Users can sort out a transaction under the appropriate client folder by swiping left on it and tapping the folder icon. They can also attach a picture and add a note.

3. A focus on security to provide additional reassurance as it is an online bank: being able to remotely lock the card, asking to take a selfie during onboarding. 
4. A modern feel that targets young professionals. 

The branding for this product is bold, modern and premium as it targets a relatively young demographic that is image conscious.

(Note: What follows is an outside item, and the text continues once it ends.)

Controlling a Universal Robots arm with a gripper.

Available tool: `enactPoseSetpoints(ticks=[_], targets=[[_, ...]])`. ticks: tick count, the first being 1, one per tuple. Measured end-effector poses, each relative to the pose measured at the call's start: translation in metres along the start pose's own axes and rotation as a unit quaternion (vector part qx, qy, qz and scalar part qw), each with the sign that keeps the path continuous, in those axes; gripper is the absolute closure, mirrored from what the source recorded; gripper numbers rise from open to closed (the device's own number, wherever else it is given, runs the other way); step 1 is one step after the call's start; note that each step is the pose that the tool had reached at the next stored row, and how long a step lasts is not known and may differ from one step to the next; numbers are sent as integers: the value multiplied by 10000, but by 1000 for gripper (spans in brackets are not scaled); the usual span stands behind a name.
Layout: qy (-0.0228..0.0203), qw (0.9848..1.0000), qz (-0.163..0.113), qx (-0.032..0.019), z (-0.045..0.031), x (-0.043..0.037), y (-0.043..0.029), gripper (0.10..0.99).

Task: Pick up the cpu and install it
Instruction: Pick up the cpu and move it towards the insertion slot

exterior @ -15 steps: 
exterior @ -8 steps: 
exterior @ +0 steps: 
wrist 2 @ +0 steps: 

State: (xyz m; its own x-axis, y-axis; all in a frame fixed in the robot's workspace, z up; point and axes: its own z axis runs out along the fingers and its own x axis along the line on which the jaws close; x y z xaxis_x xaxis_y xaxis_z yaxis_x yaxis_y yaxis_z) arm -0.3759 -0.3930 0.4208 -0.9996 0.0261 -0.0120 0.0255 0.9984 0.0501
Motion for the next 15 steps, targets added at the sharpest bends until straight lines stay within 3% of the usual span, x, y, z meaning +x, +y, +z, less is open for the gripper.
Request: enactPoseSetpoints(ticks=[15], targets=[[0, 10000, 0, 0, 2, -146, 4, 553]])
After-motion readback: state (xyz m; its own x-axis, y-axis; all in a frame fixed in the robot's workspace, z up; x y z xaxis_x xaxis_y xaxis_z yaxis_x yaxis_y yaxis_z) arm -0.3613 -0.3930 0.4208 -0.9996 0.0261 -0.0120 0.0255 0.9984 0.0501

We were able to improve our solution by tweaking certain elements thanks to feedback from 14 users in our surrounding (both freelancers and non-freelancers).

We conducted a series of 14 user tests to iterate on our final design, asking them to complete 3 tasks: create an account, setting up the account and sorting out an expense. The mean difficulty level was 9.6/10 and users went through the desired motions relatively effortlessly. We only needed to tweak some minor elements as we received overall very positive feedback from our users, classmates and professor:

"Very quick, straightforward, and intuitive. I love how the app adjusts to my needs. I would definitely use this for my business." ​​​​​​​
Freelancer user, female 25-40 y.o.
As a final step, we mapped out the flow and prepared developer handoff documentation for production:

Flow chart to map out all potential scenarios and facilitate communication of the intended interactions.

Developer handoff included annotations, explanations as well as the design system library gathered under a Figma file.

Our solution was overall very well received by our the target users we interviewed and our class. We were able to draw some valuable learnings from this whole experience: 
- Because of the large scope of the project and limited time constraints, we didn’t get to test some onboarding elements such as having to wait 24 hours in between the sign up and the account creation to verify identity. We would have also liked to validate that our bold branding was not a deterrent in trusting this neobank and that it spoke to our target demographic. 
- As the goal of this specific exercise was to develop our prototyping skills, the initial research part of the design was intended to be short. We would have otherwise explored more benchmark products to better assess the added value of our tool. We would have also validated the interest for such a feature using a quantitative method before moving to the prototyping phase.
- Some of the metrics we would want to include in this application are the conversion rate and if the demo mode leads to more conversion. We would also track the categories selected when setting up the account to determine whether recommending categories limits the user from taking full ownership over the features.